- Work request
Each line below should be quoted exactly, please.

- Data segment
- - - -

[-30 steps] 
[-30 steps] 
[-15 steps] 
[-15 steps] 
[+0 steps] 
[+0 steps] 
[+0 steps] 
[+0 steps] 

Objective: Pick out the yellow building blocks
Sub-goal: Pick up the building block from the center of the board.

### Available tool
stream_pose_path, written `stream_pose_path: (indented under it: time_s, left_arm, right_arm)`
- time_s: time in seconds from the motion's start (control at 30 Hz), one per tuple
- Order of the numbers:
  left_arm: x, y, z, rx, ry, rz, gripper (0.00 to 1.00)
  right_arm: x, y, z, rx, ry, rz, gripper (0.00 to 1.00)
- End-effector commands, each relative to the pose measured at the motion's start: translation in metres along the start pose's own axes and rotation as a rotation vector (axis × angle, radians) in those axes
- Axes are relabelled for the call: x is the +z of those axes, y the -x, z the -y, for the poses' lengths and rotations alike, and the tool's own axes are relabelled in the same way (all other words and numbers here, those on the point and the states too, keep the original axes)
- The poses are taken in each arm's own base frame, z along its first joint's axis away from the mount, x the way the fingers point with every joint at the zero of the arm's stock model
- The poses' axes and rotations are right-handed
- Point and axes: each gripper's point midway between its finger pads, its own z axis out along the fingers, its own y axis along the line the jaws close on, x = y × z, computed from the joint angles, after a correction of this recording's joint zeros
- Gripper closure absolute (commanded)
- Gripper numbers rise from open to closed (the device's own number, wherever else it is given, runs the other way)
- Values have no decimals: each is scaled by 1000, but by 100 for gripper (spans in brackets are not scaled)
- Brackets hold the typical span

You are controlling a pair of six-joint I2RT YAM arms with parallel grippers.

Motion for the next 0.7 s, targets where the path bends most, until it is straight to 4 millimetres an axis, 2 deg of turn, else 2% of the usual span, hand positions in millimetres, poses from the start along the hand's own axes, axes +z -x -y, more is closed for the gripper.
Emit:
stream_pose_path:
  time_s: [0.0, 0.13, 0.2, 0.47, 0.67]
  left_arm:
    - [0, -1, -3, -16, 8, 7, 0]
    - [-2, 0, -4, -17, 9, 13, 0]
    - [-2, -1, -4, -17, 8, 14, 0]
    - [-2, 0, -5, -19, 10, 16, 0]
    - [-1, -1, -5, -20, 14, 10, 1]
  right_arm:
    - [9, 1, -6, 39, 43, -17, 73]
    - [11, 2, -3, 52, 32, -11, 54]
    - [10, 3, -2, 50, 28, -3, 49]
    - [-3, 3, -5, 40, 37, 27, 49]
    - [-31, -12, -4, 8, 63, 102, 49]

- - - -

- Solution for this task
[-30 steps] 
[-30 steps] 
[-15 steps] 
[-15 steps] 
[+0 steps] 
[+0 steps] 
[+0 steps] 
[+0 steps] 

Objective: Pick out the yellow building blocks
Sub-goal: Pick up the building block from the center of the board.

### Available tool
stream_pose_path, written `stream_pose_path: (indented under it: time_s, left_arm, right_arm)`
- time_s: time in seconds from the motion's start (control at 30 Hz), one per tuple
- Order of the numbers:
  left_arm: x, y, z, rx, ry, rz, gripper (0.00 to 1.00)
  right_arm: x, y, z, rx, ry, rz, gripper (0.00 to 1.00)
- End-effector commands, each relative to the pose measured at the motion's start: translation in metres along the start pose's own axes and rotation as a rotation vector (axis × angle, radians) in those axes
- Axes are relabelled for the call: x is the +z of those axes, y the -x, z the -y, for the poses' lengths and rotations alike, and the tool's own axes are relabelled in the same way (all other words and numbers here, those on the point and the states too, keep the original axes)
- The poses are taken in each arm's own base frame, z along its first joint's axis away from the mount, x the way the fingers point with every joint at the zero of the arm's stock model
- The poses' axes and rotations are right-handed
- Point and axes: each gripper's point midway between its finger pads, its own z axis out along the fingers, its own y axis along the line the jaws close on, x = y × z, computed from the joint angles, after a correction of this recording's joint zeros
- Gripper closure absolute (commanded)
- Gripper numbers rise from open to closed (the device's own number, wherever else it is given, runs the other way)
- Values have no decimals: each is scaled by 1000, but by 100 for gripper (spans in brackets are not scaled)
- Brackets hold the typical span

You are controlling a pair of six-joint I2RT YAM arms with parallel grippers.

Motion for the next 0.7 s, targets where the path bends most, until it is straight to 4 millimetres an axis, 2 deg of turn, else 2% of the usual span, hand positions in millimetres, poses from the start along the hand's own axes, axes +z -x -y, more is closed for the gripper.
Emit:
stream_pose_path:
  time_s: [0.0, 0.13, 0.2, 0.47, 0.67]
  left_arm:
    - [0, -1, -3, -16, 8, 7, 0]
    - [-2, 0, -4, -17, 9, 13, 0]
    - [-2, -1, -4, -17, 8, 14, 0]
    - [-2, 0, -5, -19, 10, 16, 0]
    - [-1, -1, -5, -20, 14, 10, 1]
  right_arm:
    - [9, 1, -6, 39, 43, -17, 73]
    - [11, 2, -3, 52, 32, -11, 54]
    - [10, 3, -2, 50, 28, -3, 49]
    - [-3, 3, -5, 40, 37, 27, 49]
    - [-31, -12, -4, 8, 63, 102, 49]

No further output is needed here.